Locks, blocks and deadlocks in SQL Server
Zero Budget DBA – SQLBITS 2020

Filed Under: front-page, Performance Tuning, SQL Server Tagged With: firefighting, sql server troubleshooting, triage

Locks, blocks and deadlocks in SQL Server

8th December 2020 By John McCormack 1 Comment

Terminology matters: Locks, blocks and deadlocks

I’ve lost count of how many times people have told me there is deadlocking in the database, only to check and see no deadlocks have occurred. In this scenario, it is usually blocking they are trying to describe. As DBAs or developers, it is important to know the difference between locks, blocks and deadlocks.

Read on, or just skip to the video

Locks block and deadlocks YouTube video

What are SQL Server locks

Locks are essential for ensuring the ACID properties of a transaction. Various SELECT, DML and DDL commands generate locks on resources. e.g. In the course of updating a row within a table, a lock is taken out to ensure the same data cannot be read or modified at the same time. This ensures that only data that is committed to the database can be read or modified. A further update can take place after the initial one, but they cannot be concurrent. Each transaction must complete in full or roll back, there are no half measures.

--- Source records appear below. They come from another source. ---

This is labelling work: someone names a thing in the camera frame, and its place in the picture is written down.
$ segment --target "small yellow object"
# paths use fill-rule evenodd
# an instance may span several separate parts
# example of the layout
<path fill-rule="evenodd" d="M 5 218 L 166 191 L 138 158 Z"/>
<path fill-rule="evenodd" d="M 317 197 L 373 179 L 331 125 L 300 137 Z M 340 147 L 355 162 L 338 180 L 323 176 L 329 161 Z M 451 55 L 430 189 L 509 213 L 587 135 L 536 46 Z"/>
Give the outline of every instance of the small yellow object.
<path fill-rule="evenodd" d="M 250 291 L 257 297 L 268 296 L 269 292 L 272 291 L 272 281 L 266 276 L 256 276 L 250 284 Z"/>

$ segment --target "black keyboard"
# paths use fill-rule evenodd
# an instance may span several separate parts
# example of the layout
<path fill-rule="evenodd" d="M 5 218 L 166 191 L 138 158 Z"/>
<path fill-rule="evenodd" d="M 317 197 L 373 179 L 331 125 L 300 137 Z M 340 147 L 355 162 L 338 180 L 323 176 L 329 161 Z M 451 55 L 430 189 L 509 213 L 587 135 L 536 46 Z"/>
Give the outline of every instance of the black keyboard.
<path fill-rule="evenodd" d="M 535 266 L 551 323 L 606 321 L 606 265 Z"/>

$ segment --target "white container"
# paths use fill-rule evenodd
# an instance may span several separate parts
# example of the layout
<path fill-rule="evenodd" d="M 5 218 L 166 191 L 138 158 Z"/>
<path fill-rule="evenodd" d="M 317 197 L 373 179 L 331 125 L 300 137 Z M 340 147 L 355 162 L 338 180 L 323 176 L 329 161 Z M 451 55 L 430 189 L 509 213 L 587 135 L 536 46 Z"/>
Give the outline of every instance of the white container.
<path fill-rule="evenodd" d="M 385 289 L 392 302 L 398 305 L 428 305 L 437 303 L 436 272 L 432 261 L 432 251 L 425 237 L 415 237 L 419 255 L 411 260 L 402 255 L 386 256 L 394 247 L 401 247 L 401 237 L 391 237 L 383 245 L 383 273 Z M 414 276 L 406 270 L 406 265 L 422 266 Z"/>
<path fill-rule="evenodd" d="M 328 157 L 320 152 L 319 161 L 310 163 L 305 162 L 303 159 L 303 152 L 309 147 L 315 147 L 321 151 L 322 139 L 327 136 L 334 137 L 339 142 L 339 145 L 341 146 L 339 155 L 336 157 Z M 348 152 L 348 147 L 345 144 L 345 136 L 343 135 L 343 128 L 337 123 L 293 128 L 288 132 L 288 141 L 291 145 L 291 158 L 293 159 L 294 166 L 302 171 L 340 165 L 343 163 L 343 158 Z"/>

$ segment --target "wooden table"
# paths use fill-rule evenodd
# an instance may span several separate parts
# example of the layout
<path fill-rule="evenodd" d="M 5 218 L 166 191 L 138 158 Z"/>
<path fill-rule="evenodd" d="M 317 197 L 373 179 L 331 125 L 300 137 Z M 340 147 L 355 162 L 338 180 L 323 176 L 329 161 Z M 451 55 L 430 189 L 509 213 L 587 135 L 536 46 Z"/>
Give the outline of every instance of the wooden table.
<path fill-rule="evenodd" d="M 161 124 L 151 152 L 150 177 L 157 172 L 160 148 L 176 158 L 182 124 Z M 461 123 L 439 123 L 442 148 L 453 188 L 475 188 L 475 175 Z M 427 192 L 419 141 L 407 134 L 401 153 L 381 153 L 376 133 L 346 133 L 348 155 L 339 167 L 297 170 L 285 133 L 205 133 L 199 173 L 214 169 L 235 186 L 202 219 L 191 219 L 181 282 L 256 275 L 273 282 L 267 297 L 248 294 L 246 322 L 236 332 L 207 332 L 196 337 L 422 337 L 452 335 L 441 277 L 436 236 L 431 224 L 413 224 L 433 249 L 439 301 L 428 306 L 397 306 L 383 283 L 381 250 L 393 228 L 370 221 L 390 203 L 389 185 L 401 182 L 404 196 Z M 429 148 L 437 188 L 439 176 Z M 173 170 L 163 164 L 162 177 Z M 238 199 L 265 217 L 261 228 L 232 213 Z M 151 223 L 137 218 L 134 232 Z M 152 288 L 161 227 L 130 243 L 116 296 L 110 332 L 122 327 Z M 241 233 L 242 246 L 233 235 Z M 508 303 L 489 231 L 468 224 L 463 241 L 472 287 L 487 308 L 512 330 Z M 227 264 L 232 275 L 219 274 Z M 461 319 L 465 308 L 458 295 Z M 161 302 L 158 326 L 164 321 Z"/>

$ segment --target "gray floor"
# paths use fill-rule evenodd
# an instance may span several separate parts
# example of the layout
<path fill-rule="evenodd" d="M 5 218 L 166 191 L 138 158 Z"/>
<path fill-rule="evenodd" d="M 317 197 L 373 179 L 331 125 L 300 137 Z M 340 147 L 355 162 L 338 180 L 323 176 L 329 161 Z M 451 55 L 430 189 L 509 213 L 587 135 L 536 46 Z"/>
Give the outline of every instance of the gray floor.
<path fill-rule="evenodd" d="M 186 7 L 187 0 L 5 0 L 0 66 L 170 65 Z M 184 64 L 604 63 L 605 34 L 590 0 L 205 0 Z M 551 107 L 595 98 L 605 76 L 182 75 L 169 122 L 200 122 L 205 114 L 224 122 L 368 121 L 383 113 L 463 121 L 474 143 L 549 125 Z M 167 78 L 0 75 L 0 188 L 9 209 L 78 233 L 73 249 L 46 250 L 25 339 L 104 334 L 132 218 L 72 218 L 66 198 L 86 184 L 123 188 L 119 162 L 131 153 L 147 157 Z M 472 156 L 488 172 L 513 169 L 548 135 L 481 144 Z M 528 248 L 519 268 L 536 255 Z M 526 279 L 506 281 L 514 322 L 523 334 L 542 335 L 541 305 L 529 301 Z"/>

It should be noted that isolation levels can have an impact on the behaviour of reads and writes, but this is generally how it works when the default isolation level is in use.

Lock types

I don’t want to write a full post about lock types, mainly because the ultimate guide already exists, along with a matrix showing lock compatibility across all possible lock combinations. For a simple explanation of the basics:

  1. If data is not being modified, concurrent users can read the same data.
    1. As long as the isolation level is the SQL Server default (Read Committed)
    2. This behaviour changes however if a higher isolation level such as serializable is being used.
  2. If data is being modified, the select query will have to wait on acquiring the shared lock it needs to read data.

What is blocking

Blocking is the real world impact of locks being taken on resources and other lock types being requested which are incompatible with the existing lock. You need to have locks in order to have blocking. In the scenario where a row is being updated, the lock type of IX or X means that a simultaneous read operation will be blocked until the data modification lock has been released. Similarly, data being read blocks data from being modified. Again, there are exceptions to these based on the isolation level used.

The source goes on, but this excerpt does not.